Input data below:

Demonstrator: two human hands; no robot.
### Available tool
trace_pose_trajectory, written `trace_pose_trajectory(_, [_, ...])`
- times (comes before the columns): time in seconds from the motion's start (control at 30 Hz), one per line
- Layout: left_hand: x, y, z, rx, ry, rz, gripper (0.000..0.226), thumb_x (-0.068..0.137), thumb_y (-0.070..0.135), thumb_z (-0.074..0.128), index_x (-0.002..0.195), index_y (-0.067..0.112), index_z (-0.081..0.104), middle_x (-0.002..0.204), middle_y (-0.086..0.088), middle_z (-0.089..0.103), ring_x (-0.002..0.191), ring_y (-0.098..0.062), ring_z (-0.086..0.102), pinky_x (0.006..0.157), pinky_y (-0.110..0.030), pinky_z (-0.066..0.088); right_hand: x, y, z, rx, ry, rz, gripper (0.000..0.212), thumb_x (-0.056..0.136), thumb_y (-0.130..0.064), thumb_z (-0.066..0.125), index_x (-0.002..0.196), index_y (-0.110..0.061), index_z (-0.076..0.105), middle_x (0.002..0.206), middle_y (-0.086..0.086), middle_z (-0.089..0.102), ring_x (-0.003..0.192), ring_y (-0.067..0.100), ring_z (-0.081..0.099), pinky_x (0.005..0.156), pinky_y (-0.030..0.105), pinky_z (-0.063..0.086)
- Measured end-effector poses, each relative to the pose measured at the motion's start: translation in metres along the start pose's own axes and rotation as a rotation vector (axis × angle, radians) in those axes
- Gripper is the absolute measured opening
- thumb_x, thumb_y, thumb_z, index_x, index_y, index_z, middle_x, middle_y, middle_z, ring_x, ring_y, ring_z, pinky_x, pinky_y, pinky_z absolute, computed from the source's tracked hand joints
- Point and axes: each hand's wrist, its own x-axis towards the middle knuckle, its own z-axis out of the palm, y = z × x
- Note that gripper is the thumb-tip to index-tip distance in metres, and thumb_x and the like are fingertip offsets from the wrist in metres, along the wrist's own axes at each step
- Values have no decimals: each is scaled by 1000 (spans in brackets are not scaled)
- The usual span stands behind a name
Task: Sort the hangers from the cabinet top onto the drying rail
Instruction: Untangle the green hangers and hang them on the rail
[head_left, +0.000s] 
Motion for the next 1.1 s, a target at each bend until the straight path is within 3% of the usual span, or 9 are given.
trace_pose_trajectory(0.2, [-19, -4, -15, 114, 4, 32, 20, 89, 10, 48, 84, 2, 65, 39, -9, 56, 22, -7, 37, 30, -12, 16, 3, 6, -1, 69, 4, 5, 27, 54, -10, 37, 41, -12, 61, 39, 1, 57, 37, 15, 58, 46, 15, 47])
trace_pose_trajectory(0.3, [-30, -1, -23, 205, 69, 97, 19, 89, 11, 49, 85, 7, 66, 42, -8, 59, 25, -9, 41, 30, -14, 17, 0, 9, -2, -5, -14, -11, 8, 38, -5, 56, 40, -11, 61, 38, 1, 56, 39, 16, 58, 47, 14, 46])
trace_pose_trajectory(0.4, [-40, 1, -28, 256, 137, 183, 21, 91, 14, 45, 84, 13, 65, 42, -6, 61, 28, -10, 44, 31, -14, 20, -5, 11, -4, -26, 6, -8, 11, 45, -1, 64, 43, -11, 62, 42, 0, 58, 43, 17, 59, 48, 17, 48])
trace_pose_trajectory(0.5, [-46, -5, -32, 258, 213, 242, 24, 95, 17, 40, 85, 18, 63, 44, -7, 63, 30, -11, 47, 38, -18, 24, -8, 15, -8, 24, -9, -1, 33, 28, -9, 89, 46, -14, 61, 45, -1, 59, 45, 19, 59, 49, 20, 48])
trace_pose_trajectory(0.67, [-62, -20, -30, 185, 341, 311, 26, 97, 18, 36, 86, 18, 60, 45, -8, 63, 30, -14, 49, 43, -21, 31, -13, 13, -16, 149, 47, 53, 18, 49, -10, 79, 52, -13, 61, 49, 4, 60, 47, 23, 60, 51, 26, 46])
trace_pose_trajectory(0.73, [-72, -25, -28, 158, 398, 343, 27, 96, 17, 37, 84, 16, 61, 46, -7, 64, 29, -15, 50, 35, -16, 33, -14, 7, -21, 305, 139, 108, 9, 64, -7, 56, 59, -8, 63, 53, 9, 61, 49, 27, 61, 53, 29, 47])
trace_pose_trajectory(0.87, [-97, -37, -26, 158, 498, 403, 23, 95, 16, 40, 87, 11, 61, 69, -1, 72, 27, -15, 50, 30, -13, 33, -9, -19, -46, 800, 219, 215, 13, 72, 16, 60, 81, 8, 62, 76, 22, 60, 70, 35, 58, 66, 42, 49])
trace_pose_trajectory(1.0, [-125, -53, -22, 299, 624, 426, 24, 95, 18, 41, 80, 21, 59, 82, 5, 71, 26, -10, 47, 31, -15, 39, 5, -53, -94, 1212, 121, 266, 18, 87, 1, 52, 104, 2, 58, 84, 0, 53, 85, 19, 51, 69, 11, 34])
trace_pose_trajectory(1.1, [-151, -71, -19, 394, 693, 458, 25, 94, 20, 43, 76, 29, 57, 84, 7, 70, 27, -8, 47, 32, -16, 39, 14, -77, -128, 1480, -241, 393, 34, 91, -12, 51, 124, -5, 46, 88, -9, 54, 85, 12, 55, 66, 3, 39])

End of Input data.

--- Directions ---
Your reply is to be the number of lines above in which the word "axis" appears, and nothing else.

--- Worked solution ---
2